(Task to carry out): When you reach a picture, skip it, and retype every line below exactly.

═══ Data records

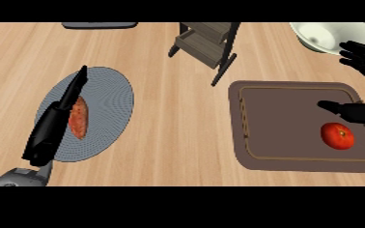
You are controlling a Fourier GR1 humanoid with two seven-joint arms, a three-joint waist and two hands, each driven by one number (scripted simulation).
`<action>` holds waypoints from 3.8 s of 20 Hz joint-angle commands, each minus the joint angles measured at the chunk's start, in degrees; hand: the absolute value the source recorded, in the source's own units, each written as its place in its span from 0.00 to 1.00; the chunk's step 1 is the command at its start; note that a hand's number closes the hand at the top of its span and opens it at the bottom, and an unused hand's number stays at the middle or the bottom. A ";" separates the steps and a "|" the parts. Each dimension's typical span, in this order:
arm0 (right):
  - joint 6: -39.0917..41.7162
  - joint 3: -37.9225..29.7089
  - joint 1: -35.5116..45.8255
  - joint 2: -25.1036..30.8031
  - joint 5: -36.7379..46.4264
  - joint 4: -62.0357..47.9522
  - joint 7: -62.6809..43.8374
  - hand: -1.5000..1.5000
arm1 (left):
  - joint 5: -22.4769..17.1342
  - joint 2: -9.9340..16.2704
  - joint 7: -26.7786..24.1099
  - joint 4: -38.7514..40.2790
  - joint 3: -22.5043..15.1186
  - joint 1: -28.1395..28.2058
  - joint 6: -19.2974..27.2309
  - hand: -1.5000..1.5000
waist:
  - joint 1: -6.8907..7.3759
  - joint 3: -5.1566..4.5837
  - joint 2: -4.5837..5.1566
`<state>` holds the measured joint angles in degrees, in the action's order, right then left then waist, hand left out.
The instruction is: Pick the tomato from the tray and place it in the tiered basket
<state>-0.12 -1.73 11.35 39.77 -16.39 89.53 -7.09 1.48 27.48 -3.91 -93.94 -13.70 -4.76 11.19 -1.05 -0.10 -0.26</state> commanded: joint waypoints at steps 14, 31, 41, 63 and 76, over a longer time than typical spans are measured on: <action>13.50 10.46 0.52 24.83 7.16 26.58 -52.37 0.00 | 2.45 -2.64 0.75 -0.45 -0.66 -0.70 0.04 0.50 | 0.99 -0.01 0.11; 13.61 27.66 5.91 15.32 25.22 17.25 -65.28 0.00 | 4.75 -4.48 -0.14 0.76 0.39 -1.01 -2.56 0.50 | 1.85 0.04 0.41; 17.18 27.97 3.49 13.58 26.52 15.77 -64.13 0.00 | 5.89 -5.24 1.53 -0.41 2.57 -1.35 -3.33 0.50 | 1.13 0.06 0.21; 14.51 20.47 -6.76 9.57 39.83 10.65 -54.71 0.00 | 7.66 -7.57 1.06 0.32 7.00 -2.18 -7.95 0.50 | 1.06 0.10 0.26; 15.04 12.52 -10.95 1.08 48.89 5.93 -45.86 0.00 | 12.31 -12.12 2.61 -1.54 7.79 -0.89 -9.33 0.50 | 0.87 0.10 0.20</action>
<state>14.02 13.14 3.08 43.01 30.19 93.62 -52.87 12.36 16.56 -2.98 -94.32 -6.38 -5.09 2.34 0.02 0.01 -0.01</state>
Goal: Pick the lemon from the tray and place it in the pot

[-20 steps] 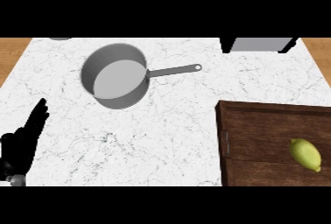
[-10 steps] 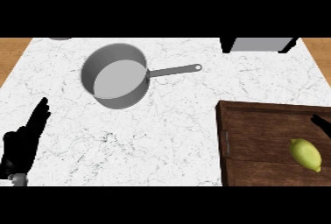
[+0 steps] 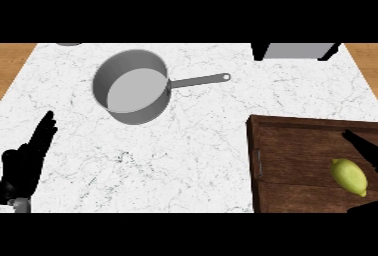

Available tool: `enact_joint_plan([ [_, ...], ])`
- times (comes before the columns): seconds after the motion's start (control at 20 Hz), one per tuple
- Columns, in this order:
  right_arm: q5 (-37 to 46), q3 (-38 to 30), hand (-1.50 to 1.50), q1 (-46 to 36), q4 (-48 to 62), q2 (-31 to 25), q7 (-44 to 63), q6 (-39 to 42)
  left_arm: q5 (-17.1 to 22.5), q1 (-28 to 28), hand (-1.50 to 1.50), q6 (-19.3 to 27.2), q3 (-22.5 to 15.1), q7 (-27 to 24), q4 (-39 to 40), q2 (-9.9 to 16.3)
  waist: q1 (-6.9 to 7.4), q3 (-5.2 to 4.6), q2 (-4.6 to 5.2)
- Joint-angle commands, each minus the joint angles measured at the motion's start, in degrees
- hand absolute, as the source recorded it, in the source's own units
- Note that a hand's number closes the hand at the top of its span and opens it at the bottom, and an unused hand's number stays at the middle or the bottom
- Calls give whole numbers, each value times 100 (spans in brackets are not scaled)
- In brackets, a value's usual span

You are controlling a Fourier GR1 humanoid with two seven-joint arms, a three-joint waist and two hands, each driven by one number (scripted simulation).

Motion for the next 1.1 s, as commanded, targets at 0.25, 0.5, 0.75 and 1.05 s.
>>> enact_joint_plan([
  [0.25,555,-60,-150,-321,647,430,-321,-18,-346,268,0,-137,160,-467,100,-387,1,-1,0],
  [0.5,707,-76,150,-704,799,335,-762,-46,-300,-374,0,-299,378,-69,392,-243,-11,-1,3],
  [0.75,749,-399,150,-341,741,254,-1199,-98,-287,-163,0,-430,410,141,18,-354,-10,0,-2],
  [1.05,2205,2416,150,-1320,-350,1520,319,756,-376,-418,0,-602,140,-113,186,-253,774,-69,98],
])
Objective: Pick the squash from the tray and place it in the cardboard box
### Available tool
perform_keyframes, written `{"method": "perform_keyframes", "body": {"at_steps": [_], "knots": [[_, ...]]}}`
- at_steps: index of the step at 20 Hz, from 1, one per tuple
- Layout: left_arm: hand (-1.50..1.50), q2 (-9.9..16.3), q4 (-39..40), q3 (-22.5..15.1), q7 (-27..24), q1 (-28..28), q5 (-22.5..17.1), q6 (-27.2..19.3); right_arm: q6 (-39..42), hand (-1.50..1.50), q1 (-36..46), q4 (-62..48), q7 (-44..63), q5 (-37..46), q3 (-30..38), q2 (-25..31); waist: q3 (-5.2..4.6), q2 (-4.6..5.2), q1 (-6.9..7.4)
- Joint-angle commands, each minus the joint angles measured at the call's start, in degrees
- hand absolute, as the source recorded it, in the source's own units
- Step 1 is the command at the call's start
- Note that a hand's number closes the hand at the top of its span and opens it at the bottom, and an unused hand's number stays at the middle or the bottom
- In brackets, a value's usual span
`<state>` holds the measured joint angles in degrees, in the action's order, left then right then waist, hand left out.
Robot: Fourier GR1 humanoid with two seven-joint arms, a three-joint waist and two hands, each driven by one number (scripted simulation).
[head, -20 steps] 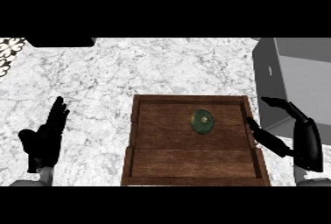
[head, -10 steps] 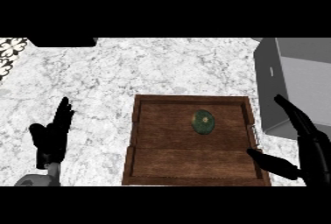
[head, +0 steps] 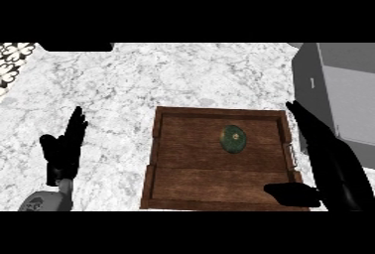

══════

(Reply):
You are controlling a Fourier GR1 humanoid with two seven-joint arms, a three-joint waist and two hands, each driven by one number (scripted simulation).
`<action>` holds waypoints from 3.8 s of 20 Hz joint-angle commands, each minus the joint angles measured at the chunk's start, in degrees; hand: the absolute value the source recorded, in the source's own units, each written as its place in its span from 0.00 to 1.00; the chunk's step 1 is the command at its start; note that a hand's number closes the hand at the top of its span and opens it at the bottom, and an unused hand's number stays at the middle or the bottom. A ";" separates the steps and a "|" the parts. Each dimension's typical span, in this order:
arm0 (right):
  - joint 6: -39.0917..41.7162
  - joint 3: -37.9225..29.7089
  - joint 1: -35.5116..45.8255
  - joint 2: -25.1036..30.8031
  - joint 5: -36.7379..46.4264
  - joint 4: -62.0357..47.9522
  - joint 7: -62.6809..43.8374
  - hand: -1.5000..1.5000
arm1 (left):
  - joint 5: -22.4769..17.1342
  - joint 2: -9.9340..16.2704
  - joint 7: -26.7786..24.1099
  - joint 4: -38.7514..40.2790
  - joint 3: -22.5043..15.1186
  - joint 1: -28.1395..28.2058
  - joint 6: -19.2974..27.2309
  - hand: -1.5000..1.5000
waist:
  - joint 1: -6.8907..7.3759
  - joint 3: -5.1566..4.5837
  - joint 2: -4.5837..5.1566
`<state>` holds the measured joint angles in degrees, in the action's order, right then left then waist, hand left out.
The instruction is: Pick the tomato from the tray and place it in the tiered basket
<state>-0.12 -1.73 11.35 39.77 -16.39 89.53 -7.09 1.48 27.48 -3.91 -93.94 -13.70 -4.76 11.19 -1.05 -0.10 -0.26</state> commanded: joint waypoints at steps 14, 31, 41, 63 and 76, over a longer time than typical spans are measured on: <action>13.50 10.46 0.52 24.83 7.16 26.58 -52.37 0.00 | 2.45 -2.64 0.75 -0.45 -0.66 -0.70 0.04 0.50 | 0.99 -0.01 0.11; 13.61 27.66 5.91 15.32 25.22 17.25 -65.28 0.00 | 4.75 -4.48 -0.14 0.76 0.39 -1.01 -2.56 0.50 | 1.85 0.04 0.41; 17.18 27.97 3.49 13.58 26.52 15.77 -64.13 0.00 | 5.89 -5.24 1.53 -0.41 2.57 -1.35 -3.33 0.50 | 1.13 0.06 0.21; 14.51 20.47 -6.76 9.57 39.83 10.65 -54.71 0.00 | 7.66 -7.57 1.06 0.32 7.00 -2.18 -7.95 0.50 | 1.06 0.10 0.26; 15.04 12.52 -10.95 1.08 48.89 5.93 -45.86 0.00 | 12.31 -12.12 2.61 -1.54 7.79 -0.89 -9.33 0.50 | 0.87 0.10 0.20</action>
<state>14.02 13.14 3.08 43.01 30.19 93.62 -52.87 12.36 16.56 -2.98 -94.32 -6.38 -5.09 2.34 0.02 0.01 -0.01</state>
Goal: Pick the lemon from the tray and place it in the pot

[-20 steps] 
[-10 steps] 
[+0 steps] 

Available tool: `enact_joint_plan([ [_, ...], ])`
- times (comes before the columns): seconds after the motion's start (control at 20 Hz), one per tuple
- Columns, in this order:
  right_arm: q5 (-37 to 46), q3 (-38 to 30), hand (-1.50 to 1.50), q1 (-46 to 36), q4 (-48 to 62), q2 (-31 to 25), q7 (-44 to 63), q6 (-39 to 42)
  left_arm: q5 (-17.1 to 22.5), q1 (-28 to 28), hand (-1.50 to 1.50), q6 (-19.3 to 27.2), q3 (-22.5 to 15.1), q7 (-27 to 24), q4 (-39 to 40), q2 (-9.9 to 16.3)
  waist: q1 (-6.9 to 7.4), q3 (-5.2 to 4.6), q2 (-4.6 to 5.2)
- Joint-angle commands, each minus the joint angles measured at the motion's start, in degrees
- hand absolute, as the source recorded it, in the source's own units
- Note that a hand's number closes the hand at the top of its span and opens it at the bottom, and an unused hand's number stays at the middle or the bottom
- Calls give whole numbers, each value times 100 (spans in brackets are not scaled)
- In brackets, a value's usual span

You are controlling a Fourier GR1 humanoid with two seven-joint arms, a three-joint waist and two hands, each driven by one number (scripted simulation).

Motion for the next 1.1 s, as commanded, targets at 0.25, 0.5, 0.75 and 1.05 s.
>>> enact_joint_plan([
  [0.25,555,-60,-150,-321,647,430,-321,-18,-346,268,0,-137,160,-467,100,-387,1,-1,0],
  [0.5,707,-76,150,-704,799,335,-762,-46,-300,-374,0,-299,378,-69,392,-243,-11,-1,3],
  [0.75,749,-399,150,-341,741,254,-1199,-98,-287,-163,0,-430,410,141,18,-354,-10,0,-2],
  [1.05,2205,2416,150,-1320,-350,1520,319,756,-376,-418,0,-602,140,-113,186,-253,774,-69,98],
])
Objective: Pick the squash from the tray and place it in the cardboard box
### Available tool
perform_keyframes, written `{"method": "perform_keyframes", "body": {"at_steps": [_], "knots": [[_, ...]]}}`
- at_steps: index of the step at 20 Hz, from 1, one per tuple
- Layout: left_arm: hand (-1.50..1.50), q2 (-9.9..16.3), q4 (-39..40), q3 (-22.5..15.1), q7 (-27..24), q1 (-28..28), q5 (-22.5..17.1), q6 (-27.2..19.3); right_arm: q6 (-39..42), hand (-1.50..1.50), q1 (-36..46), q4 (-62..48), q7 (-44..63), q5 (-37..46), q3 (-30..38), q2 (-25..31); waist: q3 (-5.2..4.6), q2 (-4.6..5.2), q1 (-6.9..7.4)
- Joint-angle commands, each minus the joint angles measured at the call's start, in degrees
- hand absolute, as the source recorded it, in the source's own units
- Step 1 is the command at the call's start
- Note that a hand's number closes the hand at the top of its span and opens it at the bottom, and an unused hand's number stays at the middle or the bottom
- In brackets, a value's usual span
`<state>` holds the measured joint angles in degrees, in the action's order, left then right then waist, hand left out.
Robot: Fourier GR1 humanoid with two seven-joint arms, a three-joint waist and two hands, each driven by one number (scripted simulation).
[head, -20 steps] 
[head, -10 steps] 
[head, +0 steps] 

With this, the exercise is complete.